__EXTRACTED ENTRIES__:
= = = =

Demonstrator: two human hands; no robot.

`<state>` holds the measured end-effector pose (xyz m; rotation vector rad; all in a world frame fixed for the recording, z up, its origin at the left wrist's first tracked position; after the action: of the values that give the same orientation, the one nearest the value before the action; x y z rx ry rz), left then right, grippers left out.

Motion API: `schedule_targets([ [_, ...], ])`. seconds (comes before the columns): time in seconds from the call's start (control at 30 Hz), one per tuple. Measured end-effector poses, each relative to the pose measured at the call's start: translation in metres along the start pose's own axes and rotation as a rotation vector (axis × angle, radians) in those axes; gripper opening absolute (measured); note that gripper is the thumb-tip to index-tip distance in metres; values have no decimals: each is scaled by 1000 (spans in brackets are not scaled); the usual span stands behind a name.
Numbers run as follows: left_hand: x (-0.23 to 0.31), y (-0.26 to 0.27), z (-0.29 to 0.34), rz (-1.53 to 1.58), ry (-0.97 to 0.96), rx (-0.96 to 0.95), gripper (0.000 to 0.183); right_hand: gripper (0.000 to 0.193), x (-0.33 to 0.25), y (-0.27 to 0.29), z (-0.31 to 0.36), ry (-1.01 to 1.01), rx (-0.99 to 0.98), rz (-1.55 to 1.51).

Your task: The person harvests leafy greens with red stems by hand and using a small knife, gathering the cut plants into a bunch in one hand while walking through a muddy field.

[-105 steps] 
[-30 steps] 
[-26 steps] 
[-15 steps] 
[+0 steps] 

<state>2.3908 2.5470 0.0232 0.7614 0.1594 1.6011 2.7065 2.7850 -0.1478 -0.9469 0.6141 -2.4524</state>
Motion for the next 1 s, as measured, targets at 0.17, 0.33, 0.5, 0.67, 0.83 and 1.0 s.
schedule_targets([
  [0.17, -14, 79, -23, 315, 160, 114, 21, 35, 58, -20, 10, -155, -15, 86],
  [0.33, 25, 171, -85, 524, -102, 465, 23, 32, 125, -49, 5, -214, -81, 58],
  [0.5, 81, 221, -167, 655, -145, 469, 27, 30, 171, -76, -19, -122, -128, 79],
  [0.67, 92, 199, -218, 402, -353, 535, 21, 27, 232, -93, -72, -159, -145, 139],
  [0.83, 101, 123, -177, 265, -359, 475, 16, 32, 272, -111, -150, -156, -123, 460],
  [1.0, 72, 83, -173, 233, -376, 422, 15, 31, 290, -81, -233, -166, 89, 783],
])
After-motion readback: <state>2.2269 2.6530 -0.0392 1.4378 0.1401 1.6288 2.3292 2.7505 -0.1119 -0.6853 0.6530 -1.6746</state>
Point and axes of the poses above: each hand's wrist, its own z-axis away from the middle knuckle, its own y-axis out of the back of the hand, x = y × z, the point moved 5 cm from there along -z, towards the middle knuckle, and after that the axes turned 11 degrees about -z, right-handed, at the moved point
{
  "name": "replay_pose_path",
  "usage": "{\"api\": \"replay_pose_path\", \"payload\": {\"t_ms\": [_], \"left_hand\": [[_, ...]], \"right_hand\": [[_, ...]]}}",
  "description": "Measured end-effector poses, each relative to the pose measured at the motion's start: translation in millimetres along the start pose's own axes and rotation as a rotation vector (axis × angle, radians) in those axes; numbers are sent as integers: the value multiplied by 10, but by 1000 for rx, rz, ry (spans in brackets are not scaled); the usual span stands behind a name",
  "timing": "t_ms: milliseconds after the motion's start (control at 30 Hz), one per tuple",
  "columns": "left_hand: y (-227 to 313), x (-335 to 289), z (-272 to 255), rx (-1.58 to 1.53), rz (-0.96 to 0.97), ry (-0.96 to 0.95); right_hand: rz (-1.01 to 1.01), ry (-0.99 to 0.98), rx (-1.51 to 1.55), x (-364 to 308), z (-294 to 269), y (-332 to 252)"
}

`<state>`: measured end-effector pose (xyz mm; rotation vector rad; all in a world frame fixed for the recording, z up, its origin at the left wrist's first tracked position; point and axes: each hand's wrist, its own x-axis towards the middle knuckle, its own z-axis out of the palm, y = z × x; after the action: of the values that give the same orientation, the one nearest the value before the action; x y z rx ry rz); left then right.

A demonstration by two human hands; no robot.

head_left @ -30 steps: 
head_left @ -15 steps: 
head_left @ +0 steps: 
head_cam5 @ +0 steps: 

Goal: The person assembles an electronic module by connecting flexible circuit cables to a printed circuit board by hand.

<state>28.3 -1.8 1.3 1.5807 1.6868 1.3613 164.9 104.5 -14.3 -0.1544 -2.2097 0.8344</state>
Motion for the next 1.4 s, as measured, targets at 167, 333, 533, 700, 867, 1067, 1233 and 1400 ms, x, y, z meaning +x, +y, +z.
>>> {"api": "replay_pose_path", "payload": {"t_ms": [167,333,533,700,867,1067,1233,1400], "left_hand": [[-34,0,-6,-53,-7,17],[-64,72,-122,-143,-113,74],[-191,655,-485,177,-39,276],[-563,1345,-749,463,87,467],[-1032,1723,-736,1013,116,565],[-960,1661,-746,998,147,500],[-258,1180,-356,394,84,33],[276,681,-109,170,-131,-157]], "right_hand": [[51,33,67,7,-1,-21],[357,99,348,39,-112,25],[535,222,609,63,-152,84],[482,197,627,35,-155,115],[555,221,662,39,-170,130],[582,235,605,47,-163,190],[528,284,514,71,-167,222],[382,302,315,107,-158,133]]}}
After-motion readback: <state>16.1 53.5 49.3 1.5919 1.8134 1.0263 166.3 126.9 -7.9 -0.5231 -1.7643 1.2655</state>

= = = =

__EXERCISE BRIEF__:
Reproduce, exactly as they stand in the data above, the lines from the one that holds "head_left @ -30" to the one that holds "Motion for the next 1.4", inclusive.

__TASK OUTPUT__:
head_left @ -30 steps: 
head_left @ -15 steps: 
head_left @ +0 steps: 
head_cam5 @ +0 steps: 

Goal: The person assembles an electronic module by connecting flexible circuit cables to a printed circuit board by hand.

<state>28.3 -1.8 1.3 1.5807 1.6868 1.3613 164.9 104.5 -14.3 -0.1544 -2.2097 0.8344</state>
Motion for the next 1.4 s, as measured, targets at 167, 333, 533, 700, 867, 1067, 1233 and 1400 ms, x, y, z meaning +x, +y, +z.

The exercise ends with this answer.